Problem details: Below this sentence is a listing; return exactly its lines from the one with "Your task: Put" to the one with "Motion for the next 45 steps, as", both kept, and nothing more.

Input for this task:
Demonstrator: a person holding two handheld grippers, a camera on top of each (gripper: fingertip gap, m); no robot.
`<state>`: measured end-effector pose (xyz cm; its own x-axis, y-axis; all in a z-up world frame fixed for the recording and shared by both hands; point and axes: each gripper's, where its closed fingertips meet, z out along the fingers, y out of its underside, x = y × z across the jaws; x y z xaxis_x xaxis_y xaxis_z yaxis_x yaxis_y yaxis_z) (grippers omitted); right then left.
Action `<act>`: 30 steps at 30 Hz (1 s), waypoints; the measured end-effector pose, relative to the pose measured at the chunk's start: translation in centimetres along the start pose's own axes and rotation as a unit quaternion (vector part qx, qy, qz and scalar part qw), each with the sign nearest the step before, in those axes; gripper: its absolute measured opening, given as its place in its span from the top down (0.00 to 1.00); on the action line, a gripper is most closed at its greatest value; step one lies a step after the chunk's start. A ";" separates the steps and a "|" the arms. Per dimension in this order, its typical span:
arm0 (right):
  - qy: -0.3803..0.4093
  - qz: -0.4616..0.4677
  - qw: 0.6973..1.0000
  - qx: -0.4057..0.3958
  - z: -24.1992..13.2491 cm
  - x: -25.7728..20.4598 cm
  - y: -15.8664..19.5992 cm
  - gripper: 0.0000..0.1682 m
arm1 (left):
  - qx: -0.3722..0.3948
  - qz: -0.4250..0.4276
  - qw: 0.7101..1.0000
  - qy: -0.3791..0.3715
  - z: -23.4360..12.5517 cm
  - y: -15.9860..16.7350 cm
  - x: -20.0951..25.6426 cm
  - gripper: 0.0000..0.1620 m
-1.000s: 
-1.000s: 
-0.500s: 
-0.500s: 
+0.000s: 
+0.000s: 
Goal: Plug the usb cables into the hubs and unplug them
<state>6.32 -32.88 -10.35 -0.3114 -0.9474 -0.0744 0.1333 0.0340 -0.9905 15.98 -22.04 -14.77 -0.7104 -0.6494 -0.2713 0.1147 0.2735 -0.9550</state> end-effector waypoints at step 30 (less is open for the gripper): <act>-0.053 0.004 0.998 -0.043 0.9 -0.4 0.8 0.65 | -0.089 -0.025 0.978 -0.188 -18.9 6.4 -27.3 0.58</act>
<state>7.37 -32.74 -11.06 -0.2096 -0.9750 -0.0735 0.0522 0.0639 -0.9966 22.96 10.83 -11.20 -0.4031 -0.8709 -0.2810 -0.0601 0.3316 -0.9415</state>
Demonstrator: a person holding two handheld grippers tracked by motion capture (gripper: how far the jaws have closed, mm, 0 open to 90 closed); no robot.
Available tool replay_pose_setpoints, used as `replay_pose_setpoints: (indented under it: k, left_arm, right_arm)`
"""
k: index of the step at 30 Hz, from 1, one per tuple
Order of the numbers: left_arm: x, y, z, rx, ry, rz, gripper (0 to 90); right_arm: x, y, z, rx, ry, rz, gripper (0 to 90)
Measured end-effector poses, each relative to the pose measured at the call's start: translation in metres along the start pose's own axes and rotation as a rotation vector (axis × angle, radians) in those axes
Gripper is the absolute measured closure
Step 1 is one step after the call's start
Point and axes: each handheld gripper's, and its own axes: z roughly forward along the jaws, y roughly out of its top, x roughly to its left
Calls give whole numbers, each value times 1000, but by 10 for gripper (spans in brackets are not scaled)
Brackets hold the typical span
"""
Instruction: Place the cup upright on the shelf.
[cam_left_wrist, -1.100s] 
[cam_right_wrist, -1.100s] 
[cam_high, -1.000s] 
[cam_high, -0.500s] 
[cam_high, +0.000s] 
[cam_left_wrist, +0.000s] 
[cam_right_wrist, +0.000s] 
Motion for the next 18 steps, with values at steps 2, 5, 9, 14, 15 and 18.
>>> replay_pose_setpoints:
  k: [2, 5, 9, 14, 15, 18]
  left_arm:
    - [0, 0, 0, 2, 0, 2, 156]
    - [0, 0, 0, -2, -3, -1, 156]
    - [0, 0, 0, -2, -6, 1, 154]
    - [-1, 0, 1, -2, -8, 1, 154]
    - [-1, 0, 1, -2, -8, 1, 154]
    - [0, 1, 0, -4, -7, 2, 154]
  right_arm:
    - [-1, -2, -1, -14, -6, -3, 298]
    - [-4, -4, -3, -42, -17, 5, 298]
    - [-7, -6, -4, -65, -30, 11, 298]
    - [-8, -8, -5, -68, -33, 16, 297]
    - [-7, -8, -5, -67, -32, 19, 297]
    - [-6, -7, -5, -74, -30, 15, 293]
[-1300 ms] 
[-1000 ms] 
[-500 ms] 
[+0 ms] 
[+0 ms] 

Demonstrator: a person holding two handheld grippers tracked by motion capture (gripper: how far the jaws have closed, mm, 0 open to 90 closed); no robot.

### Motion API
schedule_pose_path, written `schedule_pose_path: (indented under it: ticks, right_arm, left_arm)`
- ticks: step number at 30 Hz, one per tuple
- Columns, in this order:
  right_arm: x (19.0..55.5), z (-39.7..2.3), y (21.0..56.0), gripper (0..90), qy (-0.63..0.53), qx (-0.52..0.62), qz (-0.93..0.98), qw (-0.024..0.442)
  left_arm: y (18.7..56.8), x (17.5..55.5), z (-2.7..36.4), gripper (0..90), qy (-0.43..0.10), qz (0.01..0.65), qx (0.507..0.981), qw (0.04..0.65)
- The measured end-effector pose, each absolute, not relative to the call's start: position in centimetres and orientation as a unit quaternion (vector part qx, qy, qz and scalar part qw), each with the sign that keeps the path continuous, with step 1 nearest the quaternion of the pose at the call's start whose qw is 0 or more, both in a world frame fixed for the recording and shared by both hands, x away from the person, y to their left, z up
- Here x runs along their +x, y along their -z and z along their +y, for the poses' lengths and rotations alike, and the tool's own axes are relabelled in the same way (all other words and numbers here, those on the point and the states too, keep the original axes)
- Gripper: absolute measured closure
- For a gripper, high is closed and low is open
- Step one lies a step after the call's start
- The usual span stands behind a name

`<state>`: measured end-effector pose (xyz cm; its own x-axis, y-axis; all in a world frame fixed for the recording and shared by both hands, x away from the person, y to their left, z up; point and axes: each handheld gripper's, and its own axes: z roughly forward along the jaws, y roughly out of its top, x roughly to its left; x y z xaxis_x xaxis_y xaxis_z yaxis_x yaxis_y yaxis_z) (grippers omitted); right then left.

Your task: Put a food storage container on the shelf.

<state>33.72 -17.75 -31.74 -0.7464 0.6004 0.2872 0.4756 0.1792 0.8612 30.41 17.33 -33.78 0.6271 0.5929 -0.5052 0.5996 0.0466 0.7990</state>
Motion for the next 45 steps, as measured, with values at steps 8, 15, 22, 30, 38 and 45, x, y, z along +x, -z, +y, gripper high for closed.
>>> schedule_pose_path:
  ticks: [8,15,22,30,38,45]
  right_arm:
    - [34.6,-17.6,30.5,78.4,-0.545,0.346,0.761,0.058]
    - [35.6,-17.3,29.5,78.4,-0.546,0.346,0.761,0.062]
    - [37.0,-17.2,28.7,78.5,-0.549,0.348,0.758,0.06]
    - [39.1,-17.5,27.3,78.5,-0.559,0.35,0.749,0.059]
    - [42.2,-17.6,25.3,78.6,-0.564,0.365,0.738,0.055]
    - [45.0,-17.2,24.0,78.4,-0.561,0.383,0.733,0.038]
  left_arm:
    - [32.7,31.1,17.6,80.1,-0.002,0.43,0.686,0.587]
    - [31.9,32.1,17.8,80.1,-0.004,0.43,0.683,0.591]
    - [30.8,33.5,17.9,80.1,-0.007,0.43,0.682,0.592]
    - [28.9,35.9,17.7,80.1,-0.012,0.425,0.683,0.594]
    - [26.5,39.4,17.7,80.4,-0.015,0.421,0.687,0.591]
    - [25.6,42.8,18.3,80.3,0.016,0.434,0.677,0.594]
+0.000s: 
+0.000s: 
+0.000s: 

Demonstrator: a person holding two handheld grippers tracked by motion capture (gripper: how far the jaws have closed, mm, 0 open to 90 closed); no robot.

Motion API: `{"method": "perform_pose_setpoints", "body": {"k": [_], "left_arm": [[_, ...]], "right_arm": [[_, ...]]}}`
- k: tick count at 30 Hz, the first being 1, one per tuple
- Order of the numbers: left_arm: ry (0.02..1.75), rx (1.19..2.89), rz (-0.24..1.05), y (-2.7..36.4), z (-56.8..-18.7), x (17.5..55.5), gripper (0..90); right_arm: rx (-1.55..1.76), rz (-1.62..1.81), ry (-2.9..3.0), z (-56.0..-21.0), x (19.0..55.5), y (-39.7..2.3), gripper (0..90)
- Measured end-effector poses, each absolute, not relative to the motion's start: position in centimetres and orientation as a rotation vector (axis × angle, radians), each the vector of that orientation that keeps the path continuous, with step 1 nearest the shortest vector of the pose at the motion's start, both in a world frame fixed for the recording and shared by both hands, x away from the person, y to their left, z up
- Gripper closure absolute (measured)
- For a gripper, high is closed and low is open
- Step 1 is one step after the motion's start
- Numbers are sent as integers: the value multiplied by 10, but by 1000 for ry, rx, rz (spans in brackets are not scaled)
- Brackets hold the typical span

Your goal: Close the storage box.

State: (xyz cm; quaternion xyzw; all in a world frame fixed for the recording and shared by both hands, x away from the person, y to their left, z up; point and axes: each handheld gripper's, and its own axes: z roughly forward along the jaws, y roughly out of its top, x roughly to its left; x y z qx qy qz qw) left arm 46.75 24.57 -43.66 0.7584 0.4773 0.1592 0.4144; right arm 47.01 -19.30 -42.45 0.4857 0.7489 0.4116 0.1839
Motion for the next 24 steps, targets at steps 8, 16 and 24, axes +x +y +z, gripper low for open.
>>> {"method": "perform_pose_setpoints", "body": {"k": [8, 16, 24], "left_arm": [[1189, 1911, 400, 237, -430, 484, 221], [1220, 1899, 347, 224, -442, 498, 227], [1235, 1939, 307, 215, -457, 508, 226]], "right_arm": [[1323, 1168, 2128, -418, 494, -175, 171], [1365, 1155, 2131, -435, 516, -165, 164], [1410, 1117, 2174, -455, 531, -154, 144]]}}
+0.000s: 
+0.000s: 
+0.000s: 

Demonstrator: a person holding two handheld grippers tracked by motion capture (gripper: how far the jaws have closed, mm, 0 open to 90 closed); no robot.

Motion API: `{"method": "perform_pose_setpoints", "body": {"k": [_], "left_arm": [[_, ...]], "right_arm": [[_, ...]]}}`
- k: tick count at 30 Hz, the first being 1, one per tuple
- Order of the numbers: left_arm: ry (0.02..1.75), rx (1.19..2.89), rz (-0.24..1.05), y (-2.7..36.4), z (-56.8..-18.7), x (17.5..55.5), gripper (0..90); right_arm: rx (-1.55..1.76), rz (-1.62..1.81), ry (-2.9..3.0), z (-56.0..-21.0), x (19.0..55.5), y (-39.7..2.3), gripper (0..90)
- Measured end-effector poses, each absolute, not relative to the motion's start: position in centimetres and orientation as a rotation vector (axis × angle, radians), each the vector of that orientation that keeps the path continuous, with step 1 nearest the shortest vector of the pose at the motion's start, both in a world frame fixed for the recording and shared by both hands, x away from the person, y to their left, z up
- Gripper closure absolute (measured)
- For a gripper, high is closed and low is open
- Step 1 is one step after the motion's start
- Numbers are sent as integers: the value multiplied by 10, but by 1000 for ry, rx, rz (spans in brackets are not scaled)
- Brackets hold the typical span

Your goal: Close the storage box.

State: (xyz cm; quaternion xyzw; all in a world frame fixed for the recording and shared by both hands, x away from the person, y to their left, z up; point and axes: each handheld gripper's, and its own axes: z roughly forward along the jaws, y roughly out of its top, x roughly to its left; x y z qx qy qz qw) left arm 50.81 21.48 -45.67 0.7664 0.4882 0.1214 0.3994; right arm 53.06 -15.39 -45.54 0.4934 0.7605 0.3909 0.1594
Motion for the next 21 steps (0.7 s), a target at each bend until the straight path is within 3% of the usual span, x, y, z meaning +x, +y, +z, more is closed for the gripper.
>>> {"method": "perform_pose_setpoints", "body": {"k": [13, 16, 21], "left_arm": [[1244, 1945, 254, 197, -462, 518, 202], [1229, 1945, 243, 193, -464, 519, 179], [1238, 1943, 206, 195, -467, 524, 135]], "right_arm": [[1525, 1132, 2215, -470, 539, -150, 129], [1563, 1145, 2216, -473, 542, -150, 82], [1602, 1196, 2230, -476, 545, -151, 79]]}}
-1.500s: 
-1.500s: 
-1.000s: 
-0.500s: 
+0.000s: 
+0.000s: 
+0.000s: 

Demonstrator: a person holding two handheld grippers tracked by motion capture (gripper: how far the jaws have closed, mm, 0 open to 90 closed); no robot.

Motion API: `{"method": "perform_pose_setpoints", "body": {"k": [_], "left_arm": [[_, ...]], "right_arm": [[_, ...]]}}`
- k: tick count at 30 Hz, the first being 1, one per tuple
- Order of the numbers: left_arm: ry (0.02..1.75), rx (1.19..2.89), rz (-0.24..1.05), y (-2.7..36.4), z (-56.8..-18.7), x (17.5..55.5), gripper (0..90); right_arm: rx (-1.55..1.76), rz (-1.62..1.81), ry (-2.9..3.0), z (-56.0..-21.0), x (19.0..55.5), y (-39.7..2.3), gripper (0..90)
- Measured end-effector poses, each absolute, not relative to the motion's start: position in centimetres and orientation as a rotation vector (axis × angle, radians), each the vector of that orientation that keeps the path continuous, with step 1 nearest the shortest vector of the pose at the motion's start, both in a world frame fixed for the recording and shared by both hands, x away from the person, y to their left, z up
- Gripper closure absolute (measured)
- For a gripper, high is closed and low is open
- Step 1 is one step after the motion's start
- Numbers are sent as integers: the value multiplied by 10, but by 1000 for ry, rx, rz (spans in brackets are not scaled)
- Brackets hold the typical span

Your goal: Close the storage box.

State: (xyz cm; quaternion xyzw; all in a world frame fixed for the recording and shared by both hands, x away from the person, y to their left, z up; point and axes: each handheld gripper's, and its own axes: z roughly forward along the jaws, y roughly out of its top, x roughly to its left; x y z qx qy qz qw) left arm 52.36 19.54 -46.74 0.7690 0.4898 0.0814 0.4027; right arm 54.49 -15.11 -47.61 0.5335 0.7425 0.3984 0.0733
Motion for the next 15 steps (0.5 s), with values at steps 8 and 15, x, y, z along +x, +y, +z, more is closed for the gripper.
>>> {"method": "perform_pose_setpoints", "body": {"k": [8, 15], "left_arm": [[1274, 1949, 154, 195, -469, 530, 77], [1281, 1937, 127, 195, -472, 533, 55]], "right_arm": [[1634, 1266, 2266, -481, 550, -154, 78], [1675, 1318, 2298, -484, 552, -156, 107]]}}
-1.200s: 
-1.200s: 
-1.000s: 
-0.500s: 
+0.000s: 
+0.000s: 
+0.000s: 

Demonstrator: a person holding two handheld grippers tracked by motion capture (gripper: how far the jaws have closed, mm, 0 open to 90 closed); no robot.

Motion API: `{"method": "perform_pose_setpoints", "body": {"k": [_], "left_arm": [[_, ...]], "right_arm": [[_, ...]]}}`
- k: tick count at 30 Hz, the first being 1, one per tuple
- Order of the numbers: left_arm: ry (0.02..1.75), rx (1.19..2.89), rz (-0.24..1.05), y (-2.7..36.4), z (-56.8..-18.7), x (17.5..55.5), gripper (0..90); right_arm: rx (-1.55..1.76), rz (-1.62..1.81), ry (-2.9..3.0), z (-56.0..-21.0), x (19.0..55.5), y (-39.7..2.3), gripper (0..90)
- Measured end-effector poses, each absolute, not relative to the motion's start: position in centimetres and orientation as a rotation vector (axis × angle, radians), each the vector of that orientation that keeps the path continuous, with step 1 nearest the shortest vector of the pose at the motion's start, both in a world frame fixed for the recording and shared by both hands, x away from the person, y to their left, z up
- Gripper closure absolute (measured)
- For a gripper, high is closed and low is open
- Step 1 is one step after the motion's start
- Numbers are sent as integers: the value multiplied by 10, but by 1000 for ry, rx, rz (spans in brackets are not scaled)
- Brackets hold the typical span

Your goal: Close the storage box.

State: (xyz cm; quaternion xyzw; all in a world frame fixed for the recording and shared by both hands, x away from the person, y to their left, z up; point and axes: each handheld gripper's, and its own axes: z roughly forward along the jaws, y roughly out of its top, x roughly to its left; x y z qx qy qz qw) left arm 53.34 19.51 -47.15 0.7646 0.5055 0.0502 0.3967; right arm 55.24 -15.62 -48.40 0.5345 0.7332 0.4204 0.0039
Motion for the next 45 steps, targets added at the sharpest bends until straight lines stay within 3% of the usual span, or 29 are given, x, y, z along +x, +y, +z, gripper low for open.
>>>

Completed exercise:
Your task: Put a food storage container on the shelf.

<state>33.72 -17.75 -31.74 -0.7464 0.6004 0.2872 0.4756 0.1792 0.8612 30.41 17.33 -33.78 0.6271 0.5929 -0.5052 0.5996 0.0466 0.7990</state>
Motion for the next 45 steps, as measured, with values at steps 8, 15, 22, 30, 38 and 45, x, y, z along +x, -z, +y, gripper high for closed.

Exercise complete, with nothing further to add.